The key is in the noun that passive or active is paired with. Whilst many may use the words adapter and converter interchangeably, there is a technical difference and the best way to look at it is as follows: an adapter adapts between two or more given physical interfaces, and a converter converts a between two or more given signals and possibly adapts the physical interface at the same time. With this in mind, a passive adapter simply changes one physical interface to another without modifying the electrical signals - for example, an AT to PS/2 adapter would be considered passive since both use the same underlying protocol and only the physical connectors are different. By contrast, an active converter processes the data running between the keyboard and host computer with an integrated circuit for the purpose of transforming one protocol into another - for example, a Soarer's Converter would be considered active since it converts the Set 1/XT, Set 2/AT or Set 3/terminal scancodes of the keyboard into USB HID scancodes.
Which are better - Model Fs or (buckling springs) Model Ms?

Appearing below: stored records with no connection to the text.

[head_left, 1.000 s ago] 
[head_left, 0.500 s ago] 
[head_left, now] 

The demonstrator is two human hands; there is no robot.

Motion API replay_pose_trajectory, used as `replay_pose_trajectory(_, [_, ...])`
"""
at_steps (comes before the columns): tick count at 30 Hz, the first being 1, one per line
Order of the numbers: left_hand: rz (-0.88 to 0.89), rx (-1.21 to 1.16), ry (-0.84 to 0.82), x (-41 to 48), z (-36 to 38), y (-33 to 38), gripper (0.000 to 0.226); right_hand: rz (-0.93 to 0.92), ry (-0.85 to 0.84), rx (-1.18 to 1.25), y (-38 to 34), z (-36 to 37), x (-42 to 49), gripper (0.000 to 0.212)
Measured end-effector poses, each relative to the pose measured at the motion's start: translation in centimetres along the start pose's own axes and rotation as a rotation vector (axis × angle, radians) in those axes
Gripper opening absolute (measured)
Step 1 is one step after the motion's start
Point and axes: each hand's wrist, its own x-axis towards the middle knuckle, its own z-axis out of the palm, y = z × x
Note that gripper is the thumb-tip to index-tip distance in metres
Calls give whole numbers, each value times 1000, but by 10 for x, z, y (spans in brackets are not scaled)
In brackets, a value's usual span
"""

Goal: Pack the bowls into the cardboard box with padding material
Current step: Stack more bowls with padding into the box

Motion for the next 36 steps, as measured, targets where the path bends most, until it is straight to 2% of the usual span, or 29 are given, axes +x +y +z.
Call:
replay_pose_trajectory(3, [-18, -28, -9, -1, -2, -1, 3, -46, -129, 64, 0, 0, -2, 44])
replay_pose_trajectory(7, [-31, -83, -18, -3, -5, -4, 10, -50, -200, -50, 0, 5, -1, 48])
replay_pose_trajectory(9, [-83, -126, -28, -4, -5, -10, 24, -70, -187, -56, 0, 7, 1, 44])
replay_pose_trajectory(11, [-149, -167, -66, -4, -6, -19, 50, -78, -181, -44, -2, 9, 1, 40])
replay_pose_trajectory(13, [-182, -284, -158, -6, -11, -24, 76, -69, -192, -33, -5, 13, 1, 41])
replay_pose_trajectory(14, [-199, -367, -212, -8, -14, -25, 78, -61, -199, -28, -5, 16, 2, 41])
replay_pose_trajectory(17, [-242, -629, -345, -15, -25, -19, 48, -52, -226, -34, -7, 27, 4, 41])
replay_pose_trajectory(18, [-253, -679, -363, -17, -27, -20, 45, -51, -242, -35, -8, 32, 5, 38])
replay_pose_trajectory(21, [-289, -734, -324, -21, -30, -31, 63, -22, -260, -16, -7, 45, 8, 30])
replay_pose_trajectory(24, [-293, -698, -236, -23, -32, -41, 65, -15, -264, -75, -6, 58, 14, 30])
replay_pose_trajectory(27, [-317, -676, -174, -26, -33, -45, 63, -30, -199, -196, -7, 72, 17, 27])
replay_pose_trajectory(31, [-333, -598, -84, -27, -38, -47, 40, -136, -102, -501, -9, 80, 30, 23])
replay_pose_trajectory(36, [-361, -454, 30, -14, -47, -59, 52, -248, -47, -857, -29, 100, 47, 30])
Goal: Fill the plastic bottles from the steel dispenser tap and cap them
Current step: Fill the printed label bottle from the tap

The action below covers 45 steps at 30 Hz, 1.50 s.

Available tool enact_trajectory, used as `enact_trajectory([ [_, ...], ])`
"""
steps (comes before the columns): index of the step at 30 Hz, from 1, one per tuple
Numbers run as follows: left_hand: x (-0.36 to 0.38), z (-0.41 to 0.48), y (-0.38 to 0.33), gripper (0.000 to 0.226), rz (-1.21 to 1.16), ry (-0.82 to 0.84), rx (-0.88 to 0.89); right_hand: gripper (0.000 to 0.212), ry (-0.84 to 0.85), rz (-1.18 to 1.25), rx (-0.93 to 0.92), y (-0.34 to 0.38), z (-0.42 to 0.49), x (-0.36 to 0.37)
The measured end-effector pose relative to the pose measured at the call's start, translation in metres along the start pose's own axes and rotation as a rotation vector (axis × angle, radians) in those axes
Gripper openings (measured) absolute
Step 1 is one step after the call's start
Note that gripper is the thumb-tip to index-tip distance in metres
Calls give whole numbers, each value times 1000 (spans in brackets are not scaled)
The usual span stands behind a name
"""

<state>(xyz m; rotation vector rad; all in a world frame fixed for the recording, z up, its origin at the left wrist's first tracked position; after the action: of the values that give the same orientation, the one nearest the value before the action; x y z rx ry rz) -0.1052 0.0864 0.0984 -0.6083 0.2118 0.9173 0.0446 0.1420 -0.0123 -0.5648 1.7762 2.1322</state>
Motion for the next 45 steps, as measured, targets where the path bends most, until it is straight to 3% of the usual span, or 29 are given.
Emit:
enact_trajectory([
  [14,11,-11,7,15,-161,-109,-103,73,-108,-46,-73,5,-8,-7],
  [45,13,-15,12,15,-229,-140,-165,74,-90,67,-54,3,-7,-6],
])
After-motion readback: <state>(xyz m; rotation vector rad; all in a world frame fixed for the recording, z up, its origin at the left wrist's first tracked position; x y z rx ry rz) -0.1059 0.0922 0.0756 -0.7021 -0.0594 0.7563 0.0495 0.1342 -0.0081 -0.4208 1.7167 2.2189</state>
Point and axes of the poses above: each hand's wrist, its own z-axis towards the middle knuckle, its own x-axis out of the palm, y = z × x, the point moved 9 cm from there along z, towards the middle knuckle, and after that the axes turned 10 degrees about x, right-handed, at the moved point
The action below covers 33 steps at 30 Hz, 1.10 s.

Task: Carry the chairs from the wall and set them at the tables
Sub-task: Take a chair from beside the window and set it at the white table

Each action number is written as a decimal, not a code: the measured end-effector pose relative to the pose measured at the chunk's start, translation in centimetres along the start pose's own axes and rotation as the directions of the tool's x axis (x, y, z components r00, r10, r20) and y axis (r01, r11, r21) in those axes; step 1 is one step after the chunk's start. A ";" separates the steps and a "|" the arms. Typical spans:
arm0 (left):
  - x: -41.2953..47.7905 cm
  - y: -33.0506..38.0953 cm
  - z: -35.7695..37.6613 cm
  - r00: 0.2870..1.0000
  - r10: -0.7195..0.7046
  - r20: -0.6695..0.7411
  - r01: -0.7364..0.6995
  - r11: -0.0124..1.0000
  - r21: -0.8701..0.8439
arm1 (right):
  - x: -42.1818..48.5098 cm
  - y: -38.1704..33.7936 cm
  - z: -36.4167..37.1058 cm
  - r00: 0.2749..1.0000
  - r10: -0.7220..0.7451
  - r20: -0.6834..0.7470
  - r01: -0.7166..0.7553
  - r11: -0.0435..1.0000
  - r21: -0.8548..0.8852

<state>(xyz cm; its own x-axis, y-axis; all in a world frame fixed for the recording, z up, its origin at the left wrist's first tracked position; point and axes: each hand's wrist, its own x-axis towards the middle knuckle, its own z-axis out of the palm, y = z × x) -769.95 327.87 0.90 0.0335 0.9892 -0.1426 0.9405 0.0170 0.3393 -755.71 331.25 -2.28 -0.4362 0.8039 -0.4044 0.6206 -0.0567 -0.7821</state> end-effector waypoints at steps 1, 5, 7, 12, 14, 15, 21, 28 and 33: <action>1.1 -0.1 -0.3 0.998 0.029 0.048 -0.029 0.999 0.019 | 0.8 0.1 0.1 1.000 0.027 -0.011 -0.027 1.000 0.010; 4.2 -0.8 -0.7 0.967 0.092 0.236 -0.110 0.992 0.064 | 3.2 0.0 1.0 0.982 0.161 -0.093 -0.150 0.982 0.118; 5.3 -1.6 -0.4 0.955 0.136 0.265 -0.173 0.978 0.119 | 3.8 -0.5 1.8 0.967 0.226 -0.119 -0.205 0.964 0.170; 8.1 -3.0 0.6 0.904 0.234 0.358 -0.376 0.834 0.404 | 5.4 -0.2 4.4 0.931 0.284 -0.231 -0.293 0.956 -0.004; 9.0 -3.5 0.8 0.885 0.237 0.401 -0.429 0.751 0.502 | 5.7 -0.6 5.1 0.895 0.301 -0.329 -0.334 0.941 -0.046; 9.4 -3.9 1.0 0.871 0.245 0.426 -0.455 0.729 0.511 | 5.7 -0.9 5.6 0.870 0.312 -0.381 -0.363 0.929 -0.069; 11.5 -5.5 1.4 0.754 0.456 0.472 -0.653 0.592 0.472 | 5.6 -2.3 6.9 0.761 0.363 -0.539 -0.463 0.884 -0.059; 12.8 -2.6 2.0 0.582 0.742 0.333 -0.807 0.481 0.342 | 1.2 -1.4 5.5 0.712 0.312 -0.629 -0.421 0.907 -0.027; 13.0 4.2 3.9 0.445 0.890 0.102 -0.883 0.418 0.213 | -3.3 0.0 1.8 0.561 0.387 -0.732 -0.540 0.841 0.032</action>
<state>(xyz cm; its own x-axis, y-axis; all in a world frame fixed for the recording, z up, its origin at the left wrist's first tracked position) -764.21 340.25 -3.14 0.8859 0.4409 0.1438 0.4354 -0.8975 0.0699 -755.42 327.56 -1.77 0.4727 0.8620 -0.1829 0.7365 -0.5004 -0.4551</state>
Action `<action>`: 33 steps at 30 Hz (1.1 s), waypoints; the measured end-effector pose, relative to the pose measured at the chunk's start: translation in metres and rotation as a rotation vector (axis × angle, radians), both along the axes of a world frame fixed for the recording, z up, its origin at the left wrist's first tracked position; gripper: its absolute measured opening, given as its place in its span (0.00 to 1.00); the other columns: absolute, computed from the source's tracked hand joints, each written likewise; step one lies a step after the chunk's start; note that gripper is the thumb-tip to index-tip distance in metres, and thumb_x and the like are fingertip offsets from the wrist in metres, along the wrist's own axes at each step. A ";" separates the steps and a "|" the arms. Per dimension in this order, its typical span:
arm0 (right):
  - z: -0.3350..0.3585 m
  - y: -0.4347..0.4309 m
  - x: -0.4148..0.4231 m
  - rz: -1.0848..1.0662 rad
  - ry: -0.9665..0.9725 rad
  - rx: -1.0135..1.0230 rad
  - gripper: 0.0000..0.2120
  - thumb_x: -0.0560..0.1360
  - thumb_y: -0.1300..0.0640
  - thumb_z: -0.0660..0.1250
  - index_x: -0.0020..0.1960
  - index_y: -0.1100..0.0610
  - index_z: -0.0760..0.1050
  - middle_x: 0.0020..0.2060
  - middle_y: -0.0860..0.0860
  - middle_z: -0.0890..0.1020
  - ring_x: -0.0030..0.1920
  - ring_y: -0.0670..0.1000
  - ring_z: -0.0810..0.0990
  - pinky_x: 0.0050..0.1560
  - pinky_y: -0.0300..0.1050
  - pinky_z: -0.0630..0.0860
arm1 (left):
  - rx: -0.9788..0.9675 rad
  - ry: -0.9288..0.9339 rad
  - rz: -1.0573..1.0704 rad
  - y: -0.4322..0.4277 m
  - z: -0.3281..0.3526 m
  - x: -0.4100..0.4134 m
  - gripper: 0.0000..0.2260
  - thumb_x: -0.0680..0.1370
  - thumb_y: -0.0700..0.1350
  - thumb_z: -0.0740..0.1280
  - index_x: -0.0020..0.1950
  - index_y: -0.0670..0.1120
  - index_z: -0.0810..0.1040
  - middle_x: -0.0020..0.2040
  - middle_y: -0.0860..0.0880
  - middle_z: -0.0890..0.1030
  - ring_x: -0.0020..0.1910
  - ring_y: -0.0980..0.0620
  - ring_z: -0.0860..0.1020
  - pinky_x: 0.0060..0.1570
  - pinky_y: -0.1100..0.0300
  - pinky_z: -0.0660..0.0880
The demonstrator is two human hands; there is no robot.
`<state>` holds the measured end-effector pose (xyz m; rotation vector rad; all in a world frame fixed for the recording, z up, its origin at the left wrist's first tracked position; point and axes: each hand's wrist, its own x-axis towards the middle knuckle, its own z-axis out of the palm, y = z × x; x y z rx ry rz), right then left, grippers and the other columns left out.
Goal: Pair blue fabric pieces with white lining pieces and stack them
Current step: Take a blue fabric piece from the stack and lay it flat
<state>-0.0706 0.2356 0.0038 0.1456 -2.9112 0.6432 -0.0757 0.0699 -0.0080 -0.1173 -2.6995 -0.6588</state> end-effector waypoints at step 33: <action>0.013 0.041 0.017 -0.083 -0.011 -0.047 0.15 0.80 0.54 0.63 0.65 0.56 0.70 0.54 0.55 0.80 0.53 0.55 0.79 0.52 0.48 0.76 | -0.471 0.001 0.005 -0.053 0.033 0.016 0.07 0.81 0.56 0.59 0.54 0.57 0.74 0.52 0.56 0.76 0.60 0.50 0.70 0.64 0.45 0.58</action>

Starting with core technology, the Model F's capacitive buckling springs have the chief benefits of inherent NKRO and a much higher expected lifetime. Subjectively, people may prefer the high-pitched auditory feedback and lighter feel of capacitive buckling springs too. Although, the exact opposite is possible too. Moving to construction quality and technique, both families score well in different aspects. Model Fs are known for been made of harder (but also more brittle) plastics or alternatively metal. This makes Model Fs feel and seem more robust when touched/held. However, Model Ms are usually made of more flexible plastic that whilst doesn't feel as taut as Model F plastics can absorb more damage without cracking. Both families have a major Achilles' heel, however; over time, Model F assemblies are prone to foam degradation and Model Ms are prone to plastic rivet loss. Both can be mitigated with new foam or a bolt mod, at least. In terms of usability and familiarity, Model Ms take a clear win. The 101/102-key Enhanced Keyboard Model M standardised the ANSI and ISO layouts we currently use, making them far more familiar than XT or AT Model Fs. Various terminal Model Fs can have more familiar layouts, but this comes at the price of them using protocols not natively PC compatible. Most Model Ms are either AT or USB HID compatible, allowing them to be easily used with modern PCs with at most a cheap active converter from Amazon for PS/2 Model Ms. Until the advent of Soarer's Converters, only the Model F/ATs could be easily used on modern PCs. Speaking of which, the Model F/AT is the only Model F with lock-light LEDs, whereas most AT, PS/2 and USB Model Ms have them, which could be seen as an advantage in favour of Model Ms to some. In summary, Model Fs are technically better whereas Model Ms are practically better.